第21話 お盆の茶番劇

 子供が二人県外へと行ってから母と二人で過ごすことが多くなったお盆休み。

何か面白いことをしないと二人で過ごす楽しみもないなぁと感じていたここ数年。

お盆の入りに庭先で”おがら”を焚き、母がお盆用に飾った祭壇にお団子を供え線香をあげ手を合わせる。居間に戻ってくると、「今年も戻ってこらいたねぇ。」と言った。すかさず私が、「ただいまって言わいたかね?」と聞くと、「いんや、聞いてない。」と言う。「帰ってきたら、ちゃんとただいまって言わないけんじゃない?」

「誰のしつけがなってないかいなぁ?ちょっと私が聞いてくるわ。」と言って私が祭殿へ行きお線香をあげ手をあわす。

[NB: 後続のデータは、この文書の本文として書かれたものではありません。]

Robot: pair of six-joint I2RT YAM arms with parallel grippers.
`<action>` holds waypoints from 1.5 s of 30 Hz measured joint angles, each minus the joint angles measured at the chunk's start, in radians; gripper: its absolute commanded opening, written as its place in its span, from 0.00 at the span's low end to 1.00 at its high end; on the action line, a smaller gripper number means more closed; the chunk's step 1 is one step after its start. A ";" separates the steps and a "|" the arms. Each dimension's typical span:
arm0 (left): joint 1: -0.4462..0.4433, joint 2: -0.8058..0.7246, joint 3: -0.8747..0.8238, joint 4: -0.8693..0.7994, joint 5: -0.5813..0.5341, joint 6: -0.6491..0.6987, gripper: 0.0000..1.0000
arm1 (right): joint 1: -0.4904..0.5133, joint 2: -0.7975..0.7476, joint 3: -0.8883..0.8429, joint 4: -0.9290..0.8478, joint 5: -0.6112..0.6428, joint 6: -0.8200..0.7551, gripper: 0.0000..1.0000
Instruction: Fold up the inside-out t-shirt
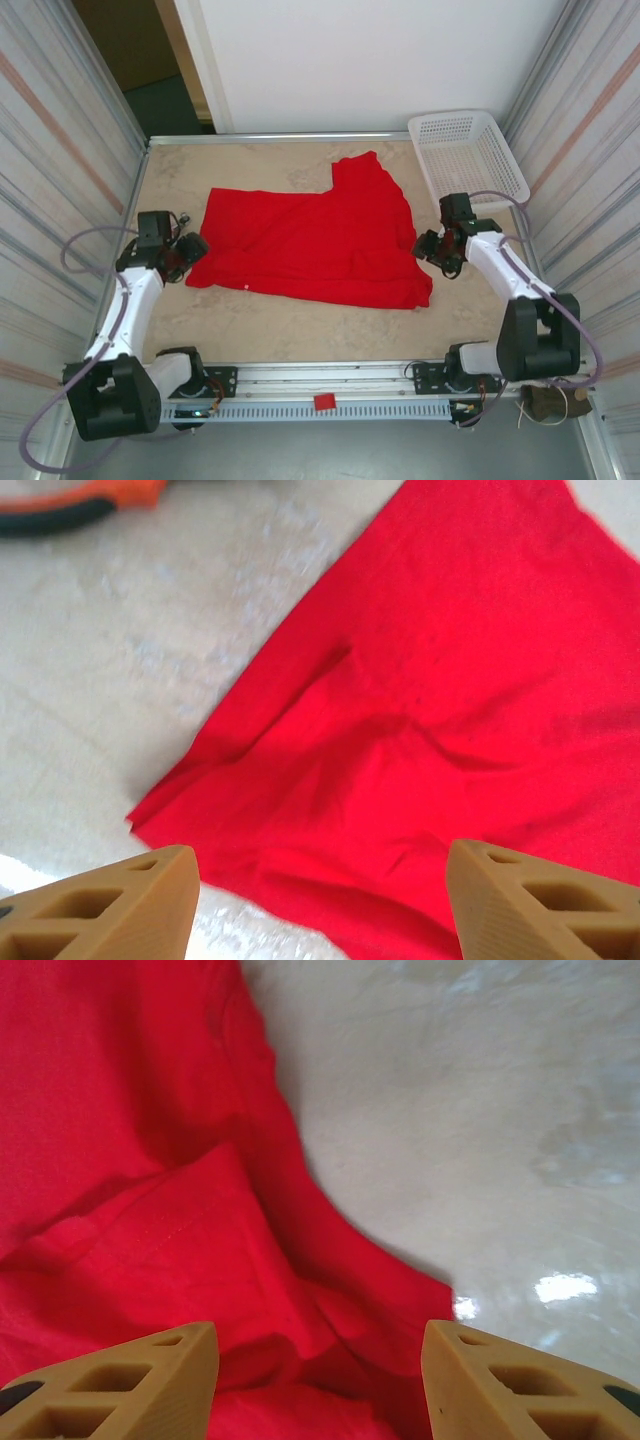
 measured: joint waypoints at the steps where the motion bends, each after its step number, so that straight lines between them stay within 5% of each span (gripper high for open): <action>1: 0.000 0.032 0.024 0.011 0.000 0.012 0.66 | 0.006 0.026 0.001 0.015 -0.018 -0.007 0.53; 10: 0.000 0.441 0.248 0.060 0.051 0.123 0.65 | 0.085 0.238 0.129 0.096 -0.071 -0.064 0.50; 18: -0.051 0.553 0.259 0.071 0.051 0.140 0.65 | 0.114 0.362 0.182 0.133 -0.070 -0.086 0.41; 23: -0.071 0.555 0.213 0.101 0.045 0.132 0.65 | 0.116 0.363 0.177 0.142 -0.068 -0.104 0.00; 33: -0.070 0.569 0.175 0.112 -0.020 0.094 0.65 | 0.086 0.359 0.205 0.138 -0.066 -0.104 0.00; 34: -0.068 0.568 0.174 0.113 -0.026 0.091 0.65 | 0.084 0.359 0.215 0.136 -0.066 -0.104 0.02; 36: -0.066 0.561 0.174 0.112 -0.037 0.087 0.65 | 0.078 0.359 0.246 0.129 -0.068 -0.105 0.33; 37: -0.064 0.557 0.175 0.112 -0.042 0.087 0.65 | 0.077 0.359 0.261 0.125 -0.070 -0.105 0.40; 45: -0.059 0.536 0.374 0.064 -0.059 0.132 0.68 | 0.066 0.397 0.550 0.057 -0.073 -0.112 0.51</action>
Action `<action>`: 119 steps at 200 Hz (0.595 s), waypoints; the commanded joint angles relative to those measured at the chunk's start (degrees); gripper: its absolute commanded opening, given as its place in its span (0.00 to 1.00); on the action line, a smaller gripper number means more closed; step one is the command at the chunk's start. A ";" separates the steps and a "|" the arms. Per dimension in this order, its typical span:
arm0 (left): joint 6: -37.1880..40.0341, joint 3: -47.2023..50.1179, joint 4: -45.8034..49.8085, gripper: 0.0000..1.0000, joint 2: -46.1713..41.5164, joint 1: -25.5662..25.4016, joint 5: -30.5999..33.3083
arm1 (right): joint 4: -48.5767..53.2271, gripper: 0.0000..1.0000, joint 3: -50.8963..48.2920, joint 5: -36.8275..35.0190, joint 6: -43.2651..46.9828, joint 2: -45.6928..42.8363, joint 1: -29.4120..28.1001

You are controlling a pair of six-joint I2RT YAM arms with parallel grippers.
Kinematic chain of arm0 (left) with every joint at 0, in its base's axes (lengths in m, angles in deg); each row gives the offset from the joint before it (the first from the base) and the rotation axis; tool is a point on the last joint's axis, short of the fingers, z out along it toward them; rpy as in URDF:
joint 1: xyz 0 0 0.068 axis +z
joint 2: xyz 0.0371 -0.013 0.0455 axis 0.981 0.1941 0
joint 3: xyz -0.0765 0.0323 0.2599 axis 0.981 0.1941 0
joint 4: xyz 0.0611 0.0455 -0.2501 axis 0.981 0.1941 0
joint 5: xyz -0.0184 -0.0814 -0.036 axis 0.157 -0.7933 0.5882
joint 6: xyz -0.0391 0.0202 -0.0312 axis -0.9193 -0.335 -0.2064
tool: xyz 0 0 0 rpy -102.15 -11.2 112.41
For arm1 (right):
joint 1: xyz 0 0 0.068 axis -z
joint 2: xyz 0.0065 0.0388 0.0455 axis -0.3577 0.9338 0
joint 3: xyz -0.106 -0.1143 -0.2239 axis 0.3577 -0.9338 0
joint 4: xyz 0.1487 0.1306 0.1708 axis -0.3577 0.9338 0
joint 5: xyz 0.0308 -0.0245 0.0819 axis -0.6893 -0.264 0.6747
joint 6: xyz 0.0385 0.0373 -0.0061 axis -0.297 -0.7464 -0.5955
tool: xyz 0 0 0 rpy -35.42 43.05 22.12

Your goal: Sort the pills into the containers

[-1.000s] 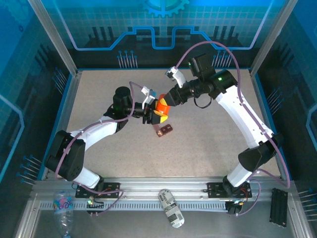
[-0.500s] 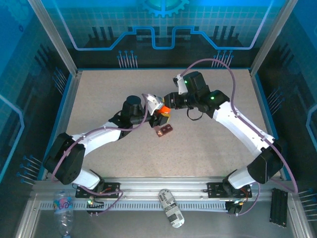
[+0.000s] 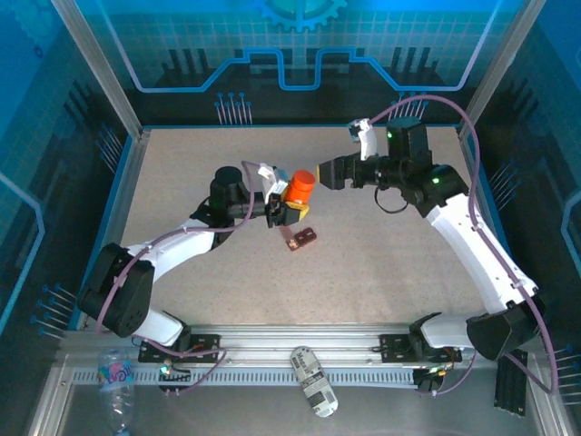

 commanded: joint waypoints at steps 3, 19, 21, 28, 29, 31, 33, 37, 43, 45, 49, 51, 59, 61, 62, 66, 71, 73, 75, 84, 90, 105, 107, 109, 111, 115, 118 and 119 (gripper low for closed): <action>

居間に戻って母に向かい「ちゃんとただいまって言っとらいたわ。団子もまかったと。(美味しかった)」「ちゃんとただいまって言わないけんよって言っといたわ。」と言い。母は「そげかね」と言いながら二人で笑いあうのだ。お盆の明けにしてもしかり、二人で送りの”おがら”を焚きながら、「あら、いってきますっていわれんだったねぇ。」「誰のしつけがなってないかいなぁ。」「来年は学習してもらわんといけんわ。」と言いながら”おがら”が燃え尽きるのをふたりで待つのだ。

こんなの茶番をここ数年二人でやっているのだが、きっと母と私のどちらかに霊感なるものがあったのなら、ご先祖様にめちゃめちゃ叱られているのかもしれない。

まぁ、楽しく過ごすための苦肉の策、ゆるしてくださいまし。

母の認知症予防にはこんな楽しみもあっていいんじゃないかなと考えるわけですよ。

ボケて欲しくないと思う娘としてわね。